I can’t say exactly how my mother’s passing was the impetus for this European peregrination, for the need for the new, the novel, the unknown. I am not even wholly sure that there was any real connection. I can’t say for sure, but somehow, I believe that at least, in part, the loss of my mother led me to somehow fill the enormous void that I felt when she left us. The possibility for travel that I had long dreamed of, yet long avoided, seemed to surface with a powerful hold in those gloomy, grief-stricken months after her passing.

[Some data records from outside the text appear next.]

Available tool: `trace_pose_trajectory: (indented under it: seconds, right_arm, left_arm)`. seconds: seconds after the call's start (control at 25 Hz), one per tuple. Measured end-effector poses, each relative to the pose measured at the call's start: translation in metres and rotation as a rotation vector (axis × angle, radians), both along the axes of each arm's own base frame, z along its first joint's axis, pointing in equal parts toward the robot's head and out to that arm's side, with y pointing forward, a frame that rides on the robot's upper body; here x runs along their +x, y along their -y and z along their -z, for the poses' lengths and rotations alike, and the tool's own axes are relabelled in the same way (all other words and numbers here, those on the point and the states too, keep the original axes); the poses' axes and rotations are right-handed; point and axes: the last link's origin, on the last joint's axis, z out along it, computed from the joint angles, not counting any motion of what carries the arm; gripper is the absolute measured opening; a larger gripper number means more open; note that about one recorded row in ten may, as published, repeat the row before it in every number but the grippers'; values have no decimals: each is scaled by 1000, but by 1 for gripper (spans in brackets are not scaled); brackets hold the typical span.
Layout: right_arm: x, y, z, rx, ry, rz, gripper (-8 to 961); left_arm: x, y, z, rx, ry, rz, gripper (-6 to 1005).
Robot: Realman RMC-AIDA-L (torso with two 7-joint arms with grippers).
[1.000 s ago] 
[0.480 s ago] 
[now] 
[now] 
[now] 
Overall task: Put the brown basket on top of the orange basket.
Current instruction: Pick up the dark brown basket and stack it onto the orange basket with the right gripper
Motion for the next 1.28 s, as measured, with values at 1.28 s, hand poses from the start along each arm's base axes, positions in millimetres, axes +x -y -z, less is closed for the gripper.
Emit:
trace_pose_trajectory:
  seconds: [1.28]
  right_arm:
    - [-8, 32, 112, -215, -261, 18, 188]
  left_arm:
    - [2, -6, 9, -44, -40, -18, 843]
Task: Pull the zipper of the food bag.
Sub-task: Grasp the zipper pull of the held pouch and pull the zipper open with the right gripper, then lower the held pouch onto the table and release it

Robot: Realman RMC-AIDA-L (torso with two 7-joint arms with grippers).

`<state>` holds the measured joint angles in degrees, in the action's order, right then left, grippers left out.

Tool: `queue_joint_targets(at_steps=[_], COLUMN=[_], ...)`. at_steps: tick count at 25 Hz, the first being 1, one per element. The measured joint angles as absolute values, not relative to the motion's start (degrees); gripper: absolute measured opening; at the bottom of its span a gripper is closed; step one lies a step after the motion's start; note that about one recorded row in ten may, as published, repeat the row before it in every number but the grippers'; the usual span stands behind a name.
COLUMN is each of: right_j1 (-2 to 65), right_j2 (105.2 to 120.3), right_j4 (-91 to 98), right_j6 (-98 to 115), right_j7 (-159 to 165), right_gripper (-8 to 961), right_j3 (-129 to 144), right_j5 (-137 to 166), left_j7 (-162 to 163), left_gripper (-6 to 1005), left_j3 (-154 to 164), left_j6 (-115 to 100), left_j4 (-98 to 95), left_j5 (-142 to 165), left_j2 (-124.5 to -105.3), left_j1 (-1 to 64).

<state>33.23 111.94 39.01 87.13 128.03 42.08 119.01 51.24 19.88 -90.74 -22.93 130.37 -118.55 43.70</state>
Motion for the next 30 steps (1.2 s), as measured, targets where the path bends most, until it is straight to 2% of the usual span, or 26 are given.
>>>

Was it that somehow that the impressive bonds of the only-child of an only child dynamic that characterized my relationship with my mother had somehow, when lifted by death, “freed me?” Was her presence in my life so strong that venturing away from the nest, even after marriage and a family of my own had redefined me, was unthinkable before she was gone? I will never be sure. I can only say that running was what I felt compelled to do in that period after losing her.